▸ Collected data entries:
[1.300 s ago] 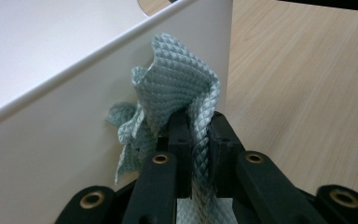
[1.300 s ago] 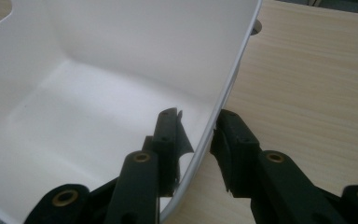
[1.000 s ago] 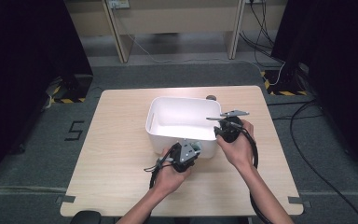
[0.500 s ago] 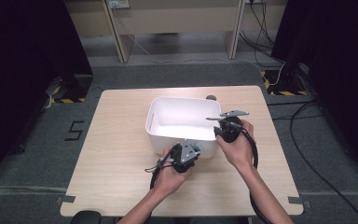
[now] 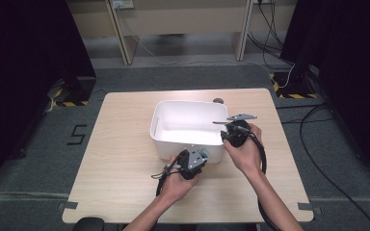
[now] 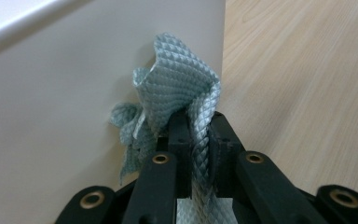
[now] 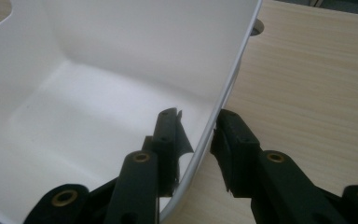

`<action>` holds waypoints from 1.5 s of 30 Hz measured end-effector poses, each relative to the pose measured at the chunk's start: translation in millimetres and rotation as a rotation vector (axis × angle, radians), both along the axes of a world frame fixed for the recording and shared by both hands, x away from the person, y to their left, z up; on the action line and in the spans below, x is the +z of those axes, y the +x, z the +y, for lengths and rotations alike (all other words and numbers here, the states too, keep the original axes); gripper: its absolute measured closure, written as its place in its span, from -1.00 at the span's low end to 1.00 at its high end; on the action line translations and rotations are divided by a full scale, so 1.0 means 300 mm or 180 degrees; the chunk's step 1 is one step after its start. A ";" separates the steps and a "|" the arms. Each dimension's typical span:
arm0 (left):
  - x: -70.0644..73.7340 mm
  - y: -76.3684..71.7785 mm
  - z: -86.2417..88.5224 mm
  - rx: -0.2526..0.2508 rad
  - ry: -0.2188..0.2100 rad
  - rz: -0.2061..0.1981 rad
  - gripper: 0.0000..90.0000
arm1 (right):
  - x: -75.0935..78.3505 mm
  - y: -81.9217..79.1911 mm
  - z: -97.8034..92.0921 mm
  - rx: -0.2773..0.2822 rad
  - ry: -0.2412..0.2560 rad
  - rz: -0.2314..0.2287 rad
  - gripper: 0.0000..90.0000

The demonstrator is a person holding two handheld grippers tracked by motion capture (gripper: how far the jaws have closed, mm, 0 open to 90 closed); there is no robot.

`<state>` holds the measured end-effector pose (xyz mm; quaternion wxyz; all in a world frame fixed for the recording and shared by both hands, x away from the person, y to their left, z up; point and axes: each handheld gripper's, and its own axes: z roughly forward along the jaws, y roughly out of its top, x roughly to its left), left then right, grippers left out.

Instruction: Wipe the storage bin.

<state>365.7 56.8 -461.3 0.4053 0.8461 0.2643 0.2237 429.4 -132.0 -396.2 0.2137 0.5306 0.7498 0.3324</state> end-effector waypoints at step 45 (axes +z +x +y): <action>-0.075 0.019 -0.017 0.0012 0.0163 0.0163 0.82 | 0.000 0.001 0.001 -0.0004 -0.0013 -0.0010 0.57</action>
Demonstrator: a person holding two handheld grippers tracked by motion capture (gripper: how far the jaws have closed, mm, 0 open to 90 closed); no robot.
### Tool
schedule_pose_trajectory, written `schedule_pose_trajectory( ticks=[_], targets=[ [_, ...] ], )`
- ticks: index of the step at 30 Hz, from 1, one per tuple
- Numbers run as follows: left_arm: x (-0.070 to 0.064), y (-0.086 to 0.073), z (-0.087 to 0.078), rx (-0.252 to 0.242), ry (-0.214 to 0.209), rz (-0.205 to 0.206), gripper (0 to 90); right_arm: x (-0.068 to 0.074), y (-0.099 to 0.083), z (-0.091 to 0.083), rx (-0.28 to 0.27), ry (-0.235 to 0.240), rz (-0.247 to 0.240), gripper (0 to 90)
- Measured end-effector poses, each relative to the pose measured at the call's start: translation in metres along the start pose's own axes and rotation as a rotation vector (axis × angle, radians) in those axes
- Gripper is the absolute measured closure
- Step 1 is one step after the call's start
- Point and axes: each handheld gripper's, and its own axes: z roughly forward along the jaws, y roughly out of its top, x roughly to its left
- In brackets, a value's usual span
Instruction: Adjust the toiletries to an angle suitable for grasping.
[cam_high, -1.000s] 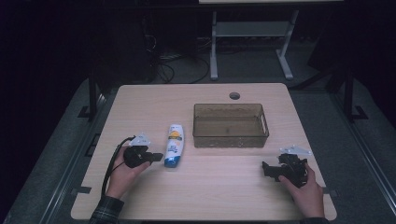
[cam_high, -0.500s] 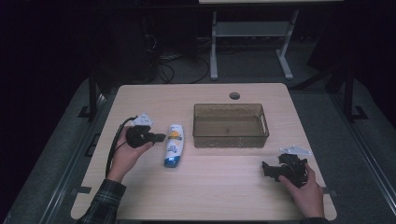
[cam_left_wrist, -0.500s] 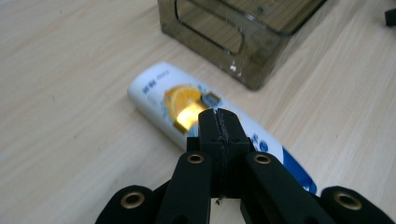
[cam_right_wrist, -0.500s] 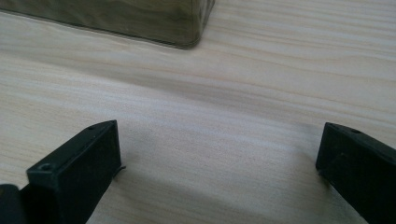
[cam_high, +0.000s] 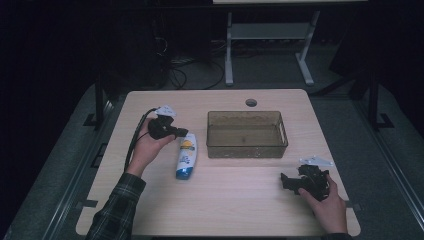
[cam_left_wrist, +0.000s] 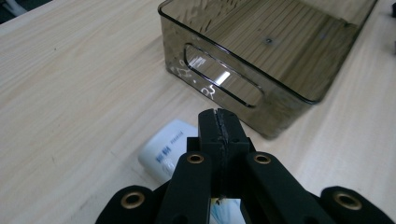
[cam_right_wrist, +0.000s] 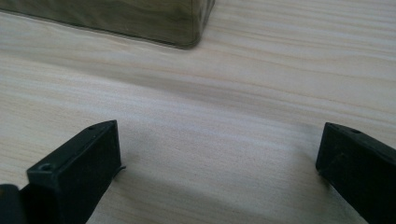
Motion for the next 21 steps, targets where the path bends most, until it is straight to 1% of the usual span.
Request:
schedule_pose_trajectory(
  ticks=[2,4,6,7,8,9,11,14,17,18,20,21],
  targets=[
    [0.004,0.003,0.009,0.018,-0.004,-0.005,89.8,0.0,0.0,0.0,0.0,0.0,0.0,0.0],
    [0.006,0.006,0.018,0.045,-0.001,0.008,89.8,0.0,0.0,0.0,0.0,0.0,0.0,0.0],
    [0.007,0.008,0.027,0.057,0.001,0.012,89.8,0.0,0.0,0.0,0.0,0.0,0.0,0.0],
    [0.008,0.008,0.032,0.058,-0.005,0.006,89.8,0.0,0.0,0.0,0.0,0.0,-0.001,0.0],
    [0.009,0.008,0.037,0.071,-0.006,0.007,89.8,0.0,0.0,0.0,0.0,0.0,-0.001,0.0],
    [0.009,0.009,0.041,0.084,0.003,0.009,89.8,0.0,0.0,0.0,0.0,0.001,-0.001,0.0],
    [0.011,0.01,0.05,0.087,0.006,0.007,89.8,0.0,0.0,0.0,0.0,0.001,-0.001,0.0],
    [0.012,0.012,0.058,0.08,0.007,0.009,89.8,0.0,0.0,0.0,0.001,0.001,0.0,0.0],
    [0.011,0.015,0.064,0.081,0.002,0.01,89.8,0.0,0.0,0.0,0.001,0.002,-0.001,0.0],
    [0.012,0.016,0.066,0.085,0.005,0.016,89.8,0.0,0.0,0.0,0.001,0.002,-0.001,0.0],
    [0.013,0.015,0.069,0.091,0.007,0.004,89.8,0.0,0.0,0.0,0.0,0.002,0.0,0.0],
    [0.014,0.014,0.071,0.085,0.002,-0.007,89.8,0.0,0.0,0.0,0.0,0.002,-0.001,0.0]
  ],
)
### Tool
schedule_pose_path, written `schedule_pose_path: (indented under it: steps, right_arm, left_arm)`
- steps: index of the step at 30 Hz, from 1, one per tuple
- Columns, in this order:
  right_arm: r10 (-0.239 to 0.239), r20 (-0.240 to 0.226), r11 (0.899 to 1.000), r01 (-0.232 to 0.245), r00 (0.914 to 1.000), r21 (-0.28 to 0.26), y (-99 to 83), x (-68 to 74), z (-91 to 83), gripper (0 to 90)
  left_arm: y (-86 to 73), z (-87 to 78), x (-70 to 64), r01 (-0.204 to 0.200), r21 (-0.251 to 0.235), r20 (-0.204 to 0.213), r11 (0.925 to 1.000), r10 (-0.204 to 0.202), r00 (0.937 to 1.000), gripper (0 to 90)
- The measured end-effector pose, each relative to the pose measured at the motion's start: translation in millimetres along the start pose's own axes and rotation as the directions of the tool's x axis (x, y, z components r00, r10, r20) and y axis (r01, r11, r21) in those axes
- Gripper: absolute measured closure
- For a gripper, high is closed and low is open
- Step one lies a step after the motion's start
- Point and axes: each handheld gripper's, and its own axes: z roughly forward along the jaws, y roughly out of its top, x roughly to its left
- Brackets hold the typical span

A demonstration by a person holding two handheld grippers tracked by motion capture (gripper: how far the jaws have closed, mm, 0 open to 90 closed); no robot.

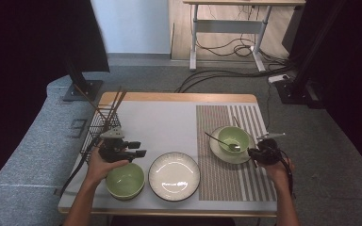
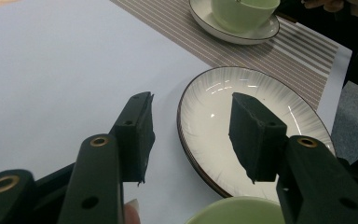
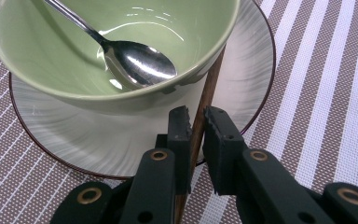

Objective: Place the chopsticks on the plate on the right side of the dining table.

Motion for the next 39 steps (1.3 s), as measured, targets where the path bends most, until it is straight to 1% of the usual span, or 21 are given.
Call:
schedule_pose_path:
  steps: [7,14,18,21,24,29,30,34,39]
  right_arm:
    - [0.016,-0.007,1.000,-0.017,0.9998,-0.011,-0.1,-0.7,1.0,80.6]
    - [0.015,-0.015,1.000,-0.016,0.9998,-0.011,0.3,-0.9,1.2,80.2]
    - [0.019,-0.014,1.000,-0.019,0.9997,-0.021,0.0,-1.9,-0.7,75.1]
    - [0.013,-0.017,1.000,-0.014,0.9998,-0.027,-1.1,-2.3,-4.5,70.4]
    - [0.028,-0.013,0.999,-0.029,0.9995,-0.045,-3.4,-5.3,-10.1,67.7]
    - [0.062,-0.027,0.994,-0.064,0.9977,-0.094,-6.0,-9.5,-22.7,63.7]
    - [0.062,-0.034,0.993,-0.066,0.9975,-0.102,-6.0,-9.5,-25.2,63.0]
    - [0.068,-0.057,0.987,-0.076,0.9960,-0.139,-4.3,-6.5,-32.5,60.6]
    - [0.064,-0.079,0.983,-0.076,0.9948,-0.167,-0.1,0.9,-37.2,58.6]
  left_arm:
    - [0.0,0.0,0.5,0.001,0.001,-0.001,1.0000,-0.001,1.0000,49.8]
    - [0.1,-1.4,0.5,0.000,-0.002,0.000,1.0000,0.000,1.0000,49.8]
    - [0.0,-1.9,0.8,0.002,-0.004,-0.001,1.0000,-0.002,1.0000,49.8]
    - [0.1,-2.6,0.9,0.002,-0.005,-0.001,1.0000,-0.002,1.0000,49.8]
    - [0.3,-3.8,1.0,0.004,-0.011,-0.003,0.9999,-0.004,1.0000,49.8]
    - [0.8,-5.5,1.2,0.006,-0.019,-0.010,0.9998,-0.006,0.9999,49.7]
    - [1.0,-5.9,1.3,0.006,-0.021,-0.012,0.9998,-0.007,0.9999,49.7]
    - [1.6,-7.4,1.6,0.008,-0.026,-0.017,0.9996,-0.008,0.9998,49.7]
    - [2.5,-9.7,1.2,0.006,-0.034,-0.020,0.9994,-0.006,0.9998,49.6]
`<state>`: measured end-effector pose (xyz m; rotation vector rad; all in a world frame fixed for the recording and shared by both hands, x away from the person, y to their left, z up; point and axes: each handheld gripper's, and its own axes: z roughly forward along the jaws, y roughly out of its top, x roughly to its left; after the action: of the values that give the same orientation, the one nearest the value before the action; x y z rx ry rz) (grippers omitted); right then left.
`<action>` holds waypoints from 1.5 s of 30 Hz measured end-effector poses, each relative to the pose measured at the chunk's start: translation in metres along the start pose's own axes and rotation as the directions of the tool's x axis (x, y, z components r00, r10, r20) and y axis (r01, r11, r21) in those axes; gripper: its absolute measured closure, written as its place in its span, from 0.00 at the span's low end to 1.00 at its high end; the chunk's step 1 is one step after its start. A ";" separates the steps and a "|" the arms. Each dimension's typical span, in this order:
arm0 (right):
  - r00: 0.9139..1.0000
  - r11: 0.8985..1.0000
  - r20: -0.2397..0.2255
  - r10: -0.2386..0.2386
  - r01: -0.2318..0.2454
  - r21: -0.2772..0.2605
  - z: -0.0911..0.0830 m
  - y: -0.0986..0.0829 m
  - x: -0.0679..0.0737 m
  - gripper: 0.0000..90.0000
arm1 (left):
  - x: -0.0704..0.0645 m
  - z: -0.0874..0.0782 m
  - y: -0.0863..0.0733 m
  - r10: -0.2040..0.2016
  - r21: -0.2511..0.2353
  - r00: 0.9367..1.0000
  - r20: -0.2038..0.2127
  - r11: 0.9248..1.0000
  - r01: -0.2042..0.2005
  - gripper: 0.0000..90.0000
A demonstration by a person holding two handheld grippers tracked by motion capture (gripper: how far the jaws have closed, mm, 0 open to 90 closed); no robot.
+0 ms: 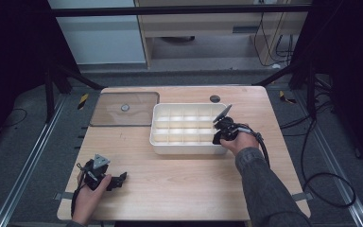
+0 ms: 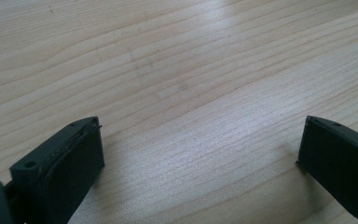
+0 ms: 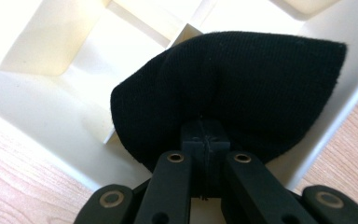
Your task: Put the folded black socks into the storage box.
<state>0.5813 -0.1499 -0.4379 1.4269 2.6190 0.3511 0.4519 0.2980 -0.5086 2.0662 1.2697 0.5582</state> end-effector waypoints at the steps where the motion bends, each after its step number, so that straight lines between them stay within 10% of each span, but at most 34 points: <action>1: 1.000 1.000 -0.001 -0.002 0.002 -0.001 -0.001 0.000 0.000 1.00 | 0.000 0.000 0.000 0.000 0.000 1.000 0.000 1.000 0.000 0.00; 18: 1.000 0.991 -0.021 0.021 -0.023 -0.130 -0.046 0.001 -0.010 1.00 | -0.001 0.000 0.000 -0.003 -0.003 1.000 0.002 1.000 0.003 0.00; 45: 0.994 0.920 -0.043 0.096 -0.105 -0.379 -0.085 -0.022 -0.029 1.00 | -0.001 0.001 0.001 -0.006 -0.002 1.000 0.002 1.000 0.006 0.00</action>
<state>0.5599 -0.1979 -0.3615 1.4249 2.3244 0.8418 0.4530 0.2961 -0.5087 2.0606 1.2732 0.5539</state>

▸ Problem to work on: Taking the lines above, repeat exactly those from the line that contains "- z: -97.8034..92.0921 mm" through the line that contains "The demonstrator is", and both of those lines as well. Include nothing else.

▸ Response:
  - z: -97.8034..92.0921 mm
  - rx: -0.2773..0.2822 rad
  - ry: -0.2412..0.2560 rad
  - rz: -0.2314..0.2287 rad
  - gripper: 0.0000..90.0000

The demonstrator is a person holding two handheld grippers tracked by motion capture (gripper: how far the jaws have closed, mm, 0 open to 90 closed); there is no robot.

The exercise concludes with that.